* [Directions]:
The records that follow are to be transcribed in full, leaving out each picture.

--- Input data Enclosed Below ---

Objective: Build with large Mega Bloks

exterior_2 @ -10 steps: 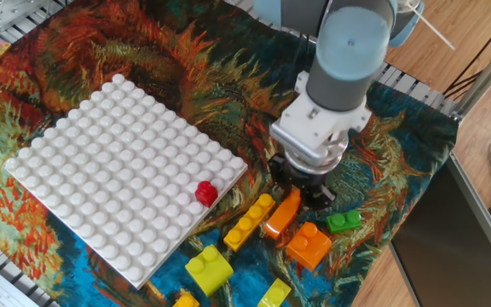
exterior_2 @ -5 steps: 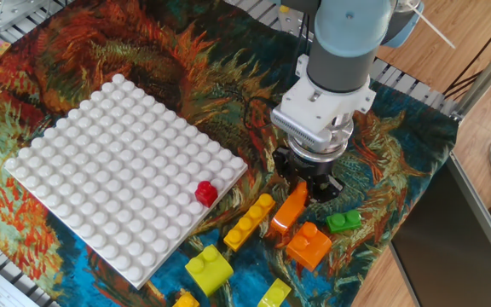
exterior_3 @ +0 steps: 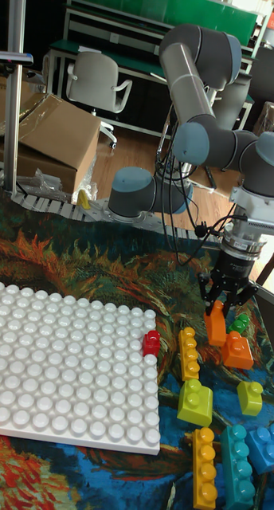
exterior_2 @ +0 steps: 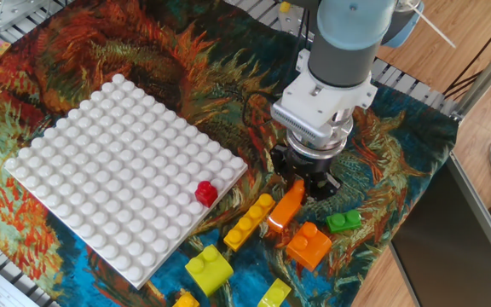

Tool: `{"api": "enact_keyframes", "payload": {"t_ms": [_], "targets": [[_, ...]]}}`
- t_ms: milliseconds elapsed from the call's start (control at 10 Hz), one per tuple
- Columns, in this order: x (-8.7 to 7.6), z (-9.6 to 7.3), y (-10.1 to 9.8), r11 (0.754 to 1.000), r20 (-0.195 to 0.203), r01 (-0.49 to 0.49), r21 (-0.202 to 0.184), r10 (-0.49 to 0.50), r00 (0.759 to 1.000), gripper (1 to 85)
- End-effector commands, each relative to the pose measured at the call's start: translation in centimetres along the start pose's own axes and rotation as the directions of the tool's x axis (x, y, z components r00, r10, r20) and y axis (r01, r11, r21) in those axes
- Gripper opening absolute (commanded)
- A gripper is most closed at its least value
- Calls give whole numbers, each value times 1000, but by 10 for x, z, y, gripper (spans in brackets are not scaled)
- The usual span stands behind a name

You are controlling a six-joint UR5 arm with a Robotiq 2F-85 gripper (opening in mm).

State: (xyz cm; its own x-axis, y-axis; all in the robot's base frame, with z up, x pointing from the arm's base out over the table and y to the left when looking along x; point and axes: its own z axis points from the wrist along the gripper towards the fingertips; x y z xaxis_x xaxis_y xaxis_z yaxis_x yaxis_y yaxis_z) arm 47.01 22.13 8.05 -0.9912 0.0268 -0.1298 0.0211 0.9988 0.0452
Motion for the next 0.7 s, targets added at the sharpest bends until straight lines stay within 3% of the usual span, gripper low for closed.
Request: {"api": "enact_keyframes", "payload": {"t_ms": [0,100,200,300,500,600], "targets": [[8,-33,-29,1000,-40,30,-3,-30,999,13],[6,-42,-39,998,-38,52,-21,-53,998,13],[6,-42,-33,998,-36,42,-43,-43,998,13],[5,-42,-33,999,-33,0,-42,-2,999,13],[-2,-42,-54,999,-5,-30,37,31,1000,13],[-6,-46,-65,1000,-8,-2,22,2,1000,13]]}}
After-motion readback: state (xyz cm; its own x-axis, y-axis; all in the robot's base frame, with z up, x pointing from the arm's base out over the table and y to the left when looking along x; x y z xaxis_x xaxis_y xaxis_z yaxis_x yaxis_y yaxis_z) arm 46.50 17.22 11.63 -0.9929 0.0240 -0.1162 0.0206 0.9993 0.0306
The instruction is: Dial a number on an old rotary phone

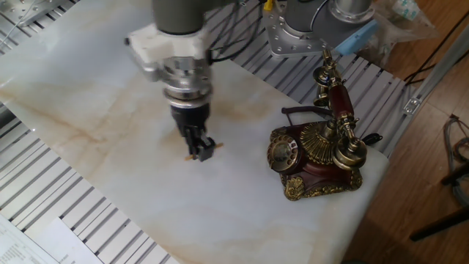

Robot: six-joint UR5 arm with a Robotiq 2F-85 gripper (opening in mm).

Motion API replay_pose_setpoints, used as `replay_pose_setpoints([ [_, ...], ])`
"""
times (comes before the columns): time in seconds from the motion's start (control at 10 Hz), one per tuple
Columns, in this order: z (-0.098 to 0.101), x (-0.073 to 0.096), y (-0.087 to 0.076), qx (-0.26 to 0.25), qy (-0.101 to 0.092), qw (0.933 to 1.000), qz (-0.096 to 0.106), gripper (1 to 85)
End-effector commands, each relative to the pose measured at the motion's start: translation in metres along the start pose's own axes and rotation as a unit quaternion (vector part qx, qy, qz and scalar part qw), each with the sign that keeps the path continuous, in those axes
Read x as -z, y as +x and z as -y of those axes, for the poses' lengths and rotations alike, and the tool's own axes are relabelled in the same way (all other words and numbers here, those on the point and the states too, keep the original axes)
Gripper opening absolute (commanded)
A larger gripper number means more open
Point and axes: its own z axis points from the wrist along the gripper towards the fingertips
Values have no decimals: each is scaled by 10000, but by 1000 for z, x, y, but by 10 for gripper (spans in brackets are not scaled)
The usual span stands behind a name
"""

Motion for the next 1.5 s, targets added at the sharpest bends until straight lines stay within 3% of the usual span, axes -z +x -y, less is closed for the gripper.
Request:
replay_pose_setpoints([
  [0.0,-10,1,15,223,-19,9996,-172,10],
  [0.3,-24,3,32,860,-322,9946,-482,10],
  [0.4,-30,3,29,858,-446,9944,-416,10],
  [0.5,-38,10,41,695,-569,9942,-594,10],
  [0.6,-43,22,53,521,-558,9949,-666,10],
  [0.7,-45,28,60,338,-578,9960,-588,10],
  [1.0,-34,32,61,-139,-231,9989,-392,10],
  [1.2,-40,31,58,-524,-220,9980,-283,10],
  [1.4,-41,30,60,-735,-23,9971,-215,10],
])
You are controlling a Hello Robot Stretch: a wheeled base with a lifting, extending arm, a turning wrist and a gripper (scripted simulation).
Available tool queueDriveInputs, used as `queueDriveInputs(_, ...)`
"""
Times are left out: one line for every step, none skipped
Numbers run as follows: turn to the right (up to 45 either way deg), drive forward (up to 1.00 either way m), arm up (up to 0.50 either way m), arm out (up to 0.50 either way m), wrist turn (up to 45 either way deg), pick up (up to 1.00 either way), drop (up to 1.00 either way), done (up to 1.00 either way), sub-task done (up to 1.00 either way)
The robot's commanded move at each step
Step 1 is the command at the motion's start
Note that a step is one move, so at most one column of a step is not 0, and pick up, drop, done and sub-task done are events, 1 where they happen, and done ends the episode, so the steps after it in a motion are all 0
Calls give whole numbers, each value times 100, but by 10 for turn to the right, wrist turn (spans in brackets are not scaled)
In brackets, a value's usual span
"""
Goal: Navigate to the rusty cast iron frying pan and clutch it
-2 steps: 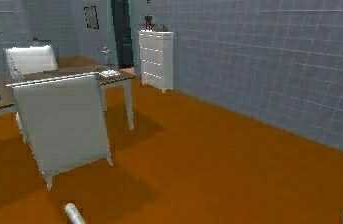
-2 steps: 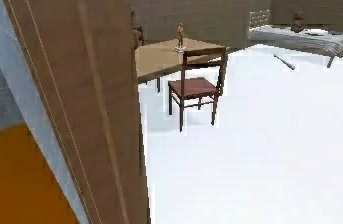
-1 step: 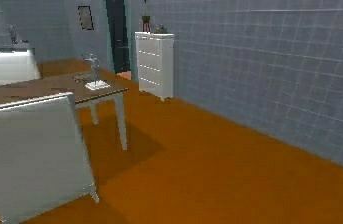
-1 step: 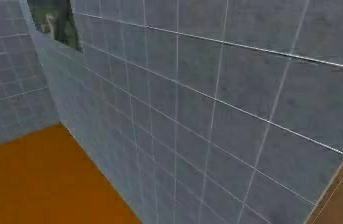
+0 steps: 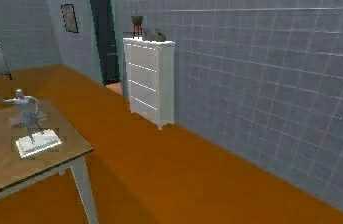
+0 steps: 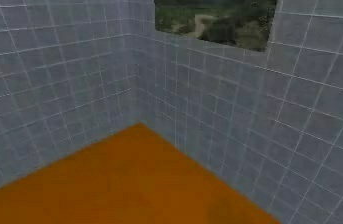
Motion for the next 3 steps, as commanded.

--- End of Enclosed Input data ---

* [Expected output]:
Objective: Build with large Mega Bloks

exterior_2 @ -10 steps: 
exterior_2 @ -5 steps: 
exterior_3 @ +0 steps: 
exterior_2 @ +0 steps: 

Tool: `{"api": "enact_keyframes", "payload": {"t_ms": [_], "targets": [[_, ...]]}}`
- t_ms: milliseconds elapsed from the call's start (control at 10 Hz), one per tuple
- Columns, in this order: x (-8.7 to 7.6), z (-9.6 to 7.3), y (-10.1 to 9.8), r11 (0.754 to 1.000), r20 (-0.195 to 0.203), r01 (-0.49 to 0.49), r21 (-0.202 to 0.184), r10 (-0.49 to 0.50), r00 (0.759 to 1.000), gripper (1 to 85)
- End-effector commands, each relative to the pose measured at the call's start: translation in centimetres along the start pose's own axes and rotation as the directions of the tool's x axis (x, y, z components r00, r10, r20) and y axis (r01, r11, r21) in those axes
- Gripper opening absolute (commanded)
- A gripper is most closed at its least value
- Calls give whole numbers, each value times 1000, but by 10 for x, z, y, gripper (spans in brackets are not scaled)
- The usual span stands behind a name

You are controlling a six-joint UR5 arm with a Robotiq 2F-85 gripper (opening in mm).

State: (xyz cm; its own x-axis, y-axis; all in the robot's base frame, with z up, x pointing from the arm's base out over the table and y to the left when looking along x; point and axes: its own z axis points from the wrist along the gripper towards the fingertips; x y z xaxis_x xaxis_y xaxis_z yaxis_x yaxis_y yaxis_z) arm 47.01 22.13 8.05 -0.9912 0.0268 -0.1298 0.0211 0.9988 0.0452
Motion for the next 0.7 s, targets added at the sharpest bends until straight lines stay within 3% of the usual span, gripper low for closed.
Request: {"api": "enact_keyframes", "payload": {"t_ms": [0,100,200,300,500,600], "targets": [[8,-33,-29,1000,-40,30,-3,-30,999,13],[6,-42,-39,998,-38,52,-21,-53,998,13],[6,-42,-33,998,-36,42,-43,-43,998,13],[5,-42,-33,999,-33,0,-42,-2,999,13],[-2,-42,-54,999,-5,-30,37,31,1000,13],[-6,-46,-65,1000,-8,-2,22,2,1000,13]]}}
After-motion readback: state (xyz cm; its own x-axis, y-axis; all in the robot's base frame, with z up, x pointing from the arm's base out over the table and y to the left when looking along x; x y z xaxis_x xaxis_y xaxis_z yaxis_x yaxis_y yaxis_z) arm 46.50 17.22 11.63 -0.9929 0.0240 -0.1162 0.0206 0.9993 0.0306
The instruction is: Dial a number on an old rotary phone


Robot: six-joint UR5 arm with a Robotiq 2F-85 gripper (opening in mm).

Motion API replay_pose_setpoints, used as `replay_pose_setpoints([ [_, ...], ])`
"""
times (comes before the columns): time in seconds from the motion's start (control at 10 Hz), one per tuple
Columns, in this order: z (-0.098 to 0.101), x (-0.073 to 0.096), y (-0.087 to 0.076), qx (-0.26 to 0.25), qy (-0.101 to 0.092), qw (0.933 to 1.000), qz (-0.096 to 0.106), gripper (1 to 85)
End-effector commands, each relative to the pose measured at the motion's start: translation in metres along the start pose's own axes and rotation as a unit quaternion (vector part qx, qy, qz and scalar part qw), each with the sign that keeps the path continuous, in those axes
Read x as -z, y as +x and z as -y of those axes, for the poses' lengths and rotations alike, and the tool's own axes are relabelled in the same way (all other words and numbers here, those on the point and the states too, keep the original axes)
Gripper opening absolute (commanded)
A larger gripper number means more open
Point and axes: its own z axis points from the wrist along the gripper towards the fingertips
Values have no decimals: each is scaled by 10000, but by 1000 for z, x, y, but by 10 for gripper (spans in brackets are not scaled)
The usual span stands behind a name
"""

Motion for the next 1.5 s, targets added at the sharpest bends until straight lines stay within 3% of the usual span, axes -z +x -y, less is closed for the gripper.
Request:
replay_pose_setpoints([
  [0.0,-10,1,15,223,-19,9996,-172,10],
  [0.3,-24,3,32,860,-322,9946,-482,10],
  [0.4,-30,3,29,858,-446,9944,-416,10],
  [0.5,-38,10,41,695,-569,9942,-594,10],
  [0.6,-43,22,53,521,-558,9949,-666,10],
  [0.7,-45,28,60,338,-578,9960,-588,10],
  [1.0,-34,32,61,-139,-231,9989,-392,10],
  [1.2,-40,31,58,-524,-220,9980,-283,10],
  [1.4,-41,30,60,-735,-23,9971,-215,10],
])
You are controlling a Hello Robot Stretch: a wheeled base with a lifting, extending arm, a turning wrist and a gripper (scripted simulation).
Available tool queueDriveInputs, used as `queueDriveInputs(_, ...)`
"""
Times are left out: one line for every step, none skipped
Numbers run as follows: turn to the right (up to 45 either way deg), drive forward (up to 1.00 either way m), arm up (up to 0.50 either way m), arm out (up to 0.50 either way m), wrist turn (up to 45 either way deg), pick up (up to 1.00 either way), drop (up to 1.00 either way), done (up to 1.00 either way), sub-task done (up to 1.00 either way)
The robot's commanded move at each step
Step 1 is the command at the motion's start
Note that a step is one move, so at most one column of a step is not 0, and pick up, drop, done and sub-task done are events, 1 where they happen, and done ends the episode, so the steps after it in a motion are all 0
Calls give whole numbers, each value times 100, but by 10 for turn to the right, wrist turn (spans in brackets are not scaled)
In brackets, a value's usual span
"""
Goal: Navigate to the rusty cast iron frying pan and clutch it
-2 steps: 
-2 steps: 
-1 step: 
-1 step: 
+0 steps: 
+0 steps: 
Motion for the next 3 steps, as commanded.

Nothing more is needed to complete the output.